Coarctation of the aorta

Overview

Illustration showing coarctation of the aorta

The aorta is the largest artery in your body. It moves oxygen-rich blood from your heart to the rest of your body. Narrowing of the aorta (aortic coarctation, pronounced ko-ahrk-TAY-shun) forces your heart to pump harder to move blood through the aorta.

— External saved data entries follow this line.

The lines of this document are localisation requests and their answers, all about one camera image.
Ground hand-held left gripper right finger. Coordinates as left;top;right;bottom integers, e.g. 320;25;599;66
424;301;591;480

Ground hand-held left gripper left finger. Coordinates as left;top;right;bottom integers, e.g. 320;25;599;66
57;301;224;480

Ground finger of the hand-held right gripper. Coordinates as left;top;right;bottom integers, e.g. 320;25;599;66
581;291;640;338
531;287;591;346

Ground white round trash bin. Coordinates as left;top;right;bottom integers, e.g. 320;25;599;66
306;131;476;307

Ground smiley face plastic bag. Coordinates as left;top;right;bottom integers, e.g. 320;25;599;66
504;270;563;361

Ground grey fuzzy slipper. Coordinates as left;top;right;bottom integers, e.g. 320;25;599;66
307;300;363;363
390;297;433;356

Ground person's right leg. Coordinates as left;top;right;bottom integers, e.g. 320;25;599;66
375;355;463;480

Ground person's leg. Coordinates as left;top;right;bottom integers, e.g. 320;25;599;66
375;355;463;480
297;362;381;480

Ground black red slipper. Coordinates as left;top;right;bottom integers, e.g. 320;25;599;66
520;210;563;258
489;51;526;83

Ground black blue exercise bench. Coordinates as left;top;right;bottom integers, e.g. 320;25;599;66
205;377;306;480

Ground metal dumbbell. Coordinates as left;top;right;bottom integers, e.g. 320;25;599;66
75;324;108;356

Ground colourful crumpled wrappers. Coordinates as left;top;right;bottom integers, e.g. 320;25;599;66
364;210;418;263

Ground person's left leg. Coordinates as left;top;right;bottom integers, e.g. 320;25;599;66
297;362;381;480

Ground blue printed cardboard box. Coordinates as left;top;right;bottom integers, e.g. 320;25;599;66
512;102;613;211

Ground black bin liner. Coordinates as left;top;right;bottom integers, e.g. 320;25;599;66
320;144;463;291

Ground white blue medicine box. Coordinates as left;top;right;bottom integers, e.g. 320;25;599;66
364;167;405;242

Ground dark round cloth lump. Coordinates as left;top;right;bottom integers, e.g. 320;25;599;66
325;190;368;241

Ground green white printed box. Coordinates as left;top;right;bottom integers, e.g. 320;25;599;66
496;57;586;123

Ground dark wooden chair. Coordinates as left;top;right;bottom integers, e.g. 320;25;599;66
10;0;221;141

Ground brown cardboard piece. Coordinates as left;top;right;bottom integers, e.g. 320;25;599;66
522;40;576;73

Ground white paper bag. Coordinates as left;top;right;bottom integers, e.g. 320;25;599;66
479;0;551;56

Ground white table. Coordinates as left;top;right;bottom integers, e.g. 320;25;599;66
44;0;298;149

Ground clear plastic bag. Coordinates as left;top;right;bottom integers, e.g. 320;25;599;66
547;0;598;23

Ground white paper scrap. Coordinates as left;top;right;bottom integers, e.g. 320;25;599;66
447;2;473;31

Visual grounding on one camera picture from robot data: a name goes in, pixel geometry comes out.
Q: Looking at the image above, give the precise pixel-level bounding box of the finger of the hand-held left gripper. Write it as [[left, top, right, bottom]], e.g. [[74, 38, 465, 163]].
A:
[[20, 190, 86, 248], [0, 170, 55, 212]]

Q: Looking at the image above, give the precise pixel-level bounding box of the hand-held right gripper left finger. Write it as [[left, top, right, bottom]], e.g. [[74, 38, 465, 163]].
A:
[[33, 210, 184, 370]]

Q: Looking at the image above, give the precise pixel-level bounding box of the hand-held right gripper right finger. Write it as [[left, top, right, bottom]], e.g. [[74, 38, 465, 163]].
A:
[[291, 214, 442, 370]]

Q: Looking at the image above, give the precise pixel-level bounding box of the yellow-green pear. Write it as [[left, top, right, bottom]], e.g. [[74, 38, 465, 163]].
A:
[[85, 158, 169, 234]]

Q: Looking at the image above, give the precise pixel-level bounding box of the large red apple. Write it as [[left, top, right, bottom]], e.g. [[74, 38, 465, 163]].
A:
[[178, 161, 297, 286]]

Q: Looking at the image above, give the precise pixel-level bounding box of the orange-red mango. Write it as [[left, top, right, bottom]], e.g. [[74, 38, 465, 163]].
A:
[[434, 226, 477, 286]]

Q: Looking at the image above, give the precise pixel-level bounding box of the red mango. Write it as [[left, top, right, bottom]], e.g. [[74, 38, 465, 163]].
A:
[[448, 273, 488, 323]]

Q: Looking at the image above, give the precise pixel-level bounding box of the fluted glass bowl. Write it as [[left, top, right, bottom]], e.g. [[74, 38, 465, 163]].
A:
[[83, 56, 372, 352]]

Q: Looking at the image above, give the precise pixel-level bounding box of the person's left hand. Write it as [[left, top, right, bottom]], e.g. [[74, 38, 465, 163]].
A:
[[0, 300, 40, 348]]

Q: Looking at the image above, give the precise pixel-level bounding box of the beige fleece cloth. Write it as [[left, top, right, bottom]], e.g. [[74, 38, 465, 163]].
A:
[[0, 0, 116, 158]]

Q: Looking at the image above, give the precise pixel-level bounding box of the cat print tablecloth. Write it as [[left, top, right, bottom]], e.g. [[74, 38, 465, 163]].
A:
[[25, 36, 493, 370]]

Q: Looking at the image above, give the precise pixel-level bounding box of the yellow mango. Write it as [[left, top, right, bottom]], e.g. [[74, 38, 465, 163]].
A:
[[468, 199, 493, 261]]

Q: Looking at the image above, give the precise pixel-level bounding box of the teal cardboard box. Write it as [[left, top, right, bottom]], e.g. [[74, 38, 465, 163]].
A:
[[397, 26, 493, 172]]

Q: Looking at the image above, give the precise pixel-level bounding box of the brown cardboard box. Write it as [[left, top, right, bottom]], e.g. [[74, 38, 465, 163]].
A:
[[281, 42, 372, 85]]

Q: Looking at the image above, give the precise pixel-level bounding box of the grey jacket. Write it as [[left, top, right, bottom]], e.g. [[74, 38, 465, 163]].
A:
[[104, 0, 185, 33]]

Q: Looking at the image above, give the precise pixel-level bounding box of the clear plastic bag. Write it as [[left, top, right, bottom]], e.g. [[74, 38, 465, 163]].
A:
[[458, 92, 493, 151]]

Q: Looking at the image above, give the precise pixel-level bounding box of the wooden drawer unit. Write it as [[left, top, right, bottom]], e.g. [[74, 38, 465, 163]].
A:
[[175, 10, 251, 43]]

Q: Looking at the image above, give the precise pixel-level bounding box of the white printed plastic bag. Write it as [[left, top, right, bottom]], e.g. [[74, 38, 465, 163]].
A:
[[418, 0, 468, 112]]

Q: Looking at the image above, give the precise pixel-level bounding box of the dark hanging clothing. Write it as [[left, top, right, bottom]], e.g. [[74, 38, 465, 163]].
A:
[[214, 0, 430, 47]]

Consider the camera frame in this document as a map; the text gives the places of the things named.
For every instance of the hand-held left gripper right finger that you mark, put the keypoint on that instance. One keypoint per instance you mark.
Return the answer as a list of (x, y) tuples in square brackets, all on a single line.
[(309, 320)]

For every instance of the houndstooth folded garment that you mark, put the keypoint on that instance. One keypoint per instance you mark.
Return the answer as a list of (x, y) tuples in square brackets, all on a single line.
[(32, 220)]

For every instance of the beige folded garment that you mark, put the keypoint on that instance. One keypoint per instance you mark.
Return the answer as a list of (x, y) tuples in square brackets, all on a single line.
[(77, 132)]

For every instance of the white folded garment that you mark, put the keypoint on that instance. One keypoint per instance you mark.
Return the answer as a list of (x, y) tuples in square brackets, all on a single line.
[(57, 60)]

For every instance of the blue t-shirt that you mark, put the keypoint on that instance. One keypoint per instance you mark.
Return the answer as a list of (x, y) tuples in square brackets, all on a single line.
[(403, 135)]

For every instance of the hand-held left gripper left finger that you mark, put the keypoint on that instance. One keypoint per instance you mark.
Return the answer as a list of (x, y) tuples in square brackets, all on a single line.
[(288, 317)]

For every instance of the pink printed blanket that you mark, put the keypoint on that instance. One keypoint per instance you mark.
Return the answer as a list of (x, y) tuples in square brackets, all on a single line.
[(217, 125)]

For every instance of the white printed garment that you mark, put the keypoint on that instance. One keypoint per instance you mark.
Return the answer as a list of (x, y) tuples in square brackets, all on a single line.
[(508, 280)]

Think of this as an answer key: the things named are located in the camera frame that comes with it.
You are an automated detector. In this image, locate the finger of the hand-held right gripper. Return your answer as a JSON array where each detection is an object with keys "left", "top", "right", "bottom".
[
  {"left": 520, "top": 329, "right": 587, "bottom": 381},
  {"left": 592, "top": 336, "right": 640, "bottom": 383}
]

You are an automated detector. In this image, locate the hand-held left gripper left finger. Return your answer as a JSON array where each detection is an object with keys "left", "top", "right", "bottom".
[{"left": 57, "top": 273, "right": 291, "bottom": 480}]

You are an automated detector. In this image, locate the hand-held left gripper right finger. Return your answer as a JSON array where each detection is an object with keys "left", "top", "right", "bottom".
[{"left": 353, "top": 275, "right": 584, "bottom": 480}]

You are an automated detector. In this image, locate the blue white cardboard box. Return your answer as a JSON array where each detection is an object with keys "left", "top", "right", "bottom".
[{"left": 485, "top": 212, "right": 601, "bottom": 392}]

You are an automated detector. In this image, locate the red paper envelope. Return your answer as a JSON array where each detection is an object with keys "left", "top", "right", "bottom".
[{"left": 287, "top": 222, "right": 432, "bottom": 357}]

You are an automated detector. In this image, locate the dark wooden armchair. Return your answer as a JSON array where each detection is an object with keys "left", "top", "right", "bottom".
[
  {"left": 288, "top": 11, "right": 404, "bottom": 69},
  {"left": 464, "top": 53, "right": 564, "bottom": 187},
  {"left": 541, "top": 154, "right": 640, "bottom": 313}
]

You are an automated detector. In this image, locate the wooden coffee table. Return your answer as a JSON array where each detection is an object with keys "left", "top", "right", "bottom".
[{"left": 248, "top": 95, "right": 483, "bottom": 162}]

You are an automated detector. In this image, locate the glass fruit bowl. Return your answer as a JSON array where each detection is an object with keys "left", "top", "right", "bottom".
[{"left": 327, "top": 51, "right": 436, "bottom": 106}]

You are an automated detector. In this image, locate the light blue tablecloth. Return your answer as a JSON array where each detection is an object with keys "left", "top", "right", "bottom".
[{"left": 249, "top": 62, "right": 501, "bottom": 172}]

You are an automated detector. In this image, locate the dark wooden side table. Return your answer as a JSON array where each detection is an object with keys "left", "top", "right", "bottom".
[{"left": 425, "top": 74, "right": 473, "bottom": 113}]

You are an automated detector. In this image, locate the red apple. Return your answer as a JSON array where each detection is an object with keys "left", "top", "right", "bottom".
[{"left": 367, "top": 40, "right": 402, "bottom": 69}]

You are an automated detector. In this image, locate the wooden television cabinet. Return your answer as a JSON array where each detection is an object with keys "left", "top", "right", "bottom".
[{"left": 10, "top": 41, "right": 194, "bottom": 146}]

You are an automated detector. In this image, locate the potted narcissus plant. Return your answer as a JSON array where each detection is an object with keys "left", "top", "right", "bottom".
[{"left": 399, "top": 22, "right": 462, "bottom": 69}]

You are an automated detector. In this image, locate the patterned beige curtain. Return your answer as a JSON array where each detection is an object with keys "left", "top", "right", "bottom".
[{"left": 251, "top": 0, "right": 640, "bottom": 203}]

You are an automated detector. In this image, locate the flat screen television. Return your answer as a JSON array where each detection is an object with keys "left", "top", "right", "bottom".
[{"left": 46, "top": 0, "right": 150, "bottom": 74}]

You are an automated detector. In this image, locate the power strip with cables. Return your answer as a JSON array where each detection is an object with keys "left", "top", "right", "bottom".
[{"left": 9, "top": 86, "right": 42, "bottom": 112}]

Coarctation of the aorta is generally present at birth (congenital). Although the condition can affect any part of the aorta, the defect is most often located near a blood vessel called the ductus arteriosus. Symptoms can range from mild to severe. It might not be detected until adulthood, depending on how much the aorta is narrowed.

Coarctation of the aorta often occurs along with other heart defects. Though treatment is usually successful, the condition requires careful lifelong follow-up.

Symptoms

Coarctation of the aorta symptoms depend on the severity of the condition. Most people don't have symptoms. Mild coarctation may not be diagnosed until adulthood.

Babies with severe coarctation of the aorta may begin having symptoms shortly after birth. These include:

  • Pale skin
  • Irritability
  • Heavy sweating
  • Difficulty breathing
  • Difficulty feeding

People with coarctation of the aorta may also have signs or symptoms of other heart defects, which often occur with the condition.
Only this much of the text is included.